Only lines with the string "camera" are wanted. Pull them out of the data.
(MATERIAL FOR THIS EXERCISE begins)
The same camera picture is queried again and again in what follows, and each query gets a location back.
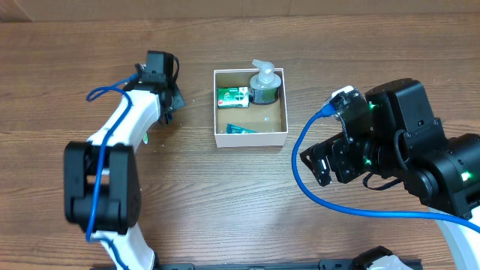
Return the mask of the green toothbrush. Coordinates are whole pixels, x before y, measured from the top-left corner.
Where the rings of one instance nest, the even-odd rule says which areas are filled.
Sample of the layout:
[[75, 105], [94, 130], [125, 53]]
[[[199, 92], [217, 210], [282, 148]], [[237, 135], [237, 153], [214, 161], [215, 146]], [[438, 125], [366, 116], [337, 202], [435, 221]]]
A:
[[149, 143], [149, 137], [148, 137], [148, 134], [147, 134], [147, 133], [145, 133], [142, 141], [144, 142], [144, 144], [148, 144], [148, 143]]

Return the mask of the green soap bar packet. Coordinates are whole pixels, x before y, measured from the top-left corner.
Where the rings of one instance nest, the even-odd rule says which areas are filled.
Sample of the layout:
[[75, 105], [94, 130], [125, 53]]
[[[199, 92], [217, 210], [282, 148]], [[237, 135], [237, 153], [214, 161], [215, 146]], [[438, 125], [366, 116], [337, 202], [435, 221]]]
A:
[[250, 105], [250, 92], [248, 87], [217, 88], [217, 107], [248, 108]]

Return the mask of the teal toothpaste tube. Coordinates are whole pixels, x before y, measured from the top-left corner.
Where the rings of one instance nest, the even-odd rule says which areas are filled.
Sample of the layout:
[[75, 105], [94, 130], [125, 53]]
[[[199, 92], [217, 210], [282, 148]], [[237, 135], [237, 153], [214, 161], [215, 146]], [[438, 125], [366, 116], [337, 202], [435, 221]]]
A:
[[255, 134], [256, 131], [229, 123], [226, 126], [226, 133], [227, 134]]

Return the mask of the clear soap pump bottle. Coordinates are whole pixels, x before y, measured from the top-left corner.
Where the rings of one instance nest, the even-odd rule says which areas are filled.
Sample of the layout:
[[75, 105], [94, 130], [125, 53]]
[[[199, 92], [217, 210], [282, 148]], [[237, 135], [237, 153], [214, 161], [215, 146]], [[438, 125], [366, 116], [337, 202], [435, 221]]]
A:
[[259, 73], [250, 78], [250, 102], [256, 105], [273, 104], [278, 99], [282, 79], [275, 73], [275, 66], [270, 61], [254, 59], [252, 65], [259, 69]]

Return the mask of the blue disposable razor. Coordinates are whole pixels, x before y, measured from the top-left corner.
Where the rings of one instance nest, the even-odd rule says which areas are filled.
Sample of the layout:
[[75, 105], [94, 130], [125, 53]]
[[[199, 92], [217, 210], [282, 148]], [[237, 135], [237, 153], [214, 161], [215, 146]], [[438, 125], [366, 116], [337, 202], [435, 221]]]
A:
[[164, 122], [166, 125], [168, 125], [173, 119], [173, 116], [172, 116], [172, 113], [171, 112], [167, 112], [165, 115], [164, 115]]

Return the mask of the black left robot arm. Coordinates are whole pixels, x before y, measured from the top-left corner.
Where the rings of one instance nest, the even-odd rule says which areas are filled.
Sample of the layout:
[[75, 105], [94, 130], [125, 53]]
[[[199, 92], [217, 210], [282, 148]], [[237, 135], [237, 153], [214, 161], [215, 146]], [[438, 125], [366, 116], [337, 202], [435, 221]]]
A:
[[101, 129], [64, 149], [64, 215], [88, 243], [104, 247], [114, 269], [159, 269], [158, 255], [138, 224], [142, 195], [136, 151], [147, 141], [149, 128], [170, 123], [185, 100], [173, 54], [149, 50], [145, 63], [135, 69], [127, 79], [98, 87], [85, 98], [92, 102], [109, 92], [121, 95]]

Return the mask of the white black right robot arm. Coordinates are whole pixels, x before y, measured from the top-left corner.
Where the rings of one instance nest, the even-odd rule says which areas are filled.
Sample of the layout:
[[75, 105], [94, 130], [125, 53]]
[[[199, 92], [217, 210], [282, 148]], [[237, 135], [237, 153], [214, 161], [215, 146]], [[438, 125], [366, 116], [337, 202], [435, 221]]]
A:
[[350, 208], [319, 198], [336, 212], [366, 218], [434, 220], [458, 269], [479, 267], [479, 135], [448, 138], [428, 100], [425, 87], [404, 78], [361, 93], [351, 85], [334, 91], [315, 119], [333, 116], [337, 135], [292, 150], [294, 167], [304, 164], [319, 185], [354, 179], [385, 180], [385, 188], [403, 185], [425, 211], [376, 211]]

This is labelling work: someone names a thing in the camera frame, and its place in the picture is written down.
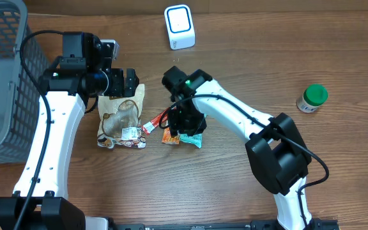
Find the teal tissue packet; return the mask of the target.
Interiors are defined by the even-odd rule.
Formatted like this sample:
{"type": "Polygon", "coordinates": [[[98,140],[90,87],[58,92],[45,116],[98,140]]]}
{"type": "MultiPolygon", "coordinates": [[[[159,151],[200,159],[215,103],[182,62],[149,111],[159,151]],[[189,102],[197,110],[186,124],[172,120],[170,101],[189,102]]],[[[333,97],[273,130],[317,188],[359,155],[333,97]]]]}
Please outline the teal tissue packet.
{"type": "Polygon", "coordinates": [[[184,142],[186,144],[193,144],[197,146],[198,148],[202,147],[202,140],[203,135],[202,134],[195,134],[193,136],[189,136],[187,134],[181,134],[180,135],[180,141],[184,142]]]}

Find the red white snack packet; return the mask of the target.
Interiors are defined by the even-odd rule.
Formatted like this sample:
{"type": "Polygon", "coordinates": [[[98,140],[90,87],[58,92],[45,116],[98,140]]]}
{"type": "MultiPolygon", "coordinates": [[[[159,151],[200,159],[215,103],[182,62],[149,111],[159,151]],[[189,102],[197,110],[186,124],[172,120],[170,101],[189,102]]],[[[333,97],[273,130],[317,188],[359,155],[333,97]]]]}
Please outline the red white snack packet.
{"type": "Polygon", "coordinates": [[[167,120],[167,116],[164,116],[163,118],[162,115],[165,112],[161,112],[159,115],[157,115],[156,117],[154,117],[152,120],[150,120],[149,122],[145,123],[142,127],[141,130],[146,134],[149,135],[150,133],[152,133],[152,131],[154,131],[154,129],[156,129],[157,127],[159,127],[159,123],[160,121],[165,122],[167,120]]]}

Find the white brown snack bag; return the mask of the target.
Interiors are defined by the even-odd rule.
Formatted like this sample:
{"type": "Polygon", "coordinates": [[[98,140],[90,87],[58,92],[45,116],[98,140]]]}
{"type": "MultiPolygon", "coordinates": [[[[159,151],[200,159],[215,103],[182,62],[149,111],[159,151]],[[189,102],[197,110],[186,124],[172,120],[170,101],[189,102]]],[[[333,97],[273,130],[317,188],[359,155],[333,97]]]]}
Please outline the white brown snack bag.
{"type": "Polygon", "coordinates": [[[139,84],[135,95],[131,97],[99,97],[100,124],[97,132],[99,147],[109,149],[116,146],[139,149],[146,147],[145,133],[141,128],[144,97],[144,84],[139,84]]]}

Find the green lid jar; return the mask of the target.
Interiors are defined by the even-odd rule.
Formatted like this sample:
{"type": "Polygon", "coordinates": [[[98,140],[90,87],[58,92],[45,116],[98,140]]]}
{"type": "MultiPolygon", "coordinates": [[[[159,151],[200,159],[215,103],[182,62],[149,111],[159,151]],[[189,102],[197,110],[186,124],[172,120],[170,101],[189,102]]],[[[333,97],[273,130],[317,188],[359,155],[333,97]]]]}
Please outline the green lid jar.
{"type": "Polygon", "coordinates": [[[312,84],[296,100],[296,106],[304,113],[313,113],[328,99],[328,91],[323,85],[312,84]]]}

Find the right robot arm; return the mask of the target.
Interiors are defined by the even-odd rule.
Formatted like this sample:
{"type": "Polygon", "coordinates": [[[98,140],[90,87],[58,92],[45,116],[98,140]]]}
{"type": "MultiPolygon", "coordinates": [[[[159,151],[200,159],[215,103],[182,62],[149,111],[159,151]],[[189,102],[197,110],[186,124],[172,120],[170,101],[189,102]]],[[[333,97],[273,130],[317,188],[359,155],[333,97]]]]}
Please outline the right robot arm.
{"type": "Polygon", "coordinates": [[[273,117],[249,107],[202,70],[187,75],[173,66],[162,84],[173,102],[164,112],[171,135],[201,134],[206,117],[217,120],[244,143],[253,175],[274,195],[279,227],[312,227],[304,189],[311,156],[288,115],[273,117]]]}

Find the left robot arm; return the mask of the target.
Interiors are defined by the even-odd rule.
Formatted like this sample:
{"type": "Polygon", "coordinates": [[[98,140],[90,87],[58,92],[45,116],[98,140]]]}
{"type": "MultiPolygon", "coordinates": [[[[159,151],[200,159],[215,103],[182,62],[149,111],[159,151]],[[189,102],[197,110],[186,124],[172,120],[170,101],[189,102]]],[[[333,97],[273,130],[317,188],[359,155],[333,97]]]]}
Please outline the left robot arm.
{"type": "Polygon", "coordinates": [[[139,79],[113,68],[119,44],[86,32],[62,33],[63,51],[33,84],[38,122],[26,166],[13,194],[0,197],[2,229],[115,229],[110,217],[88,217],[68,200],[75,134],[91,112],[90,98],[133,96],[139,79]]]}

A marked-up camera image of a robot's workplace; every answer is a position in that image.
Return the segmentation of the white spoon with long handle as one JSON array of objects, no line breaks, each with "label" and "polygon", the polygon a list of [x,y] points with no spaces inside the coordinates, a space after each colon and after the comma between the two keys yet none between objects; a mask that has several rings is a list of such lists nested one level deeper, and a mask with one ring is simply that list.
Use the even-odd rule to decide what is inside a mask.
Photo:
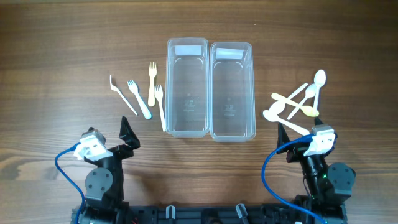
(MATERIAL FOR THIS EXERCISE ends)
**ANSWER BOX**
The same camera picture is queried again and again in what follows, and each query gets a location back.
This is labelling work: someone names a thing in the camera frame, and its place in the picture is written down.
A marked-up camera image of a robot's workplace; every answer is a position in that image.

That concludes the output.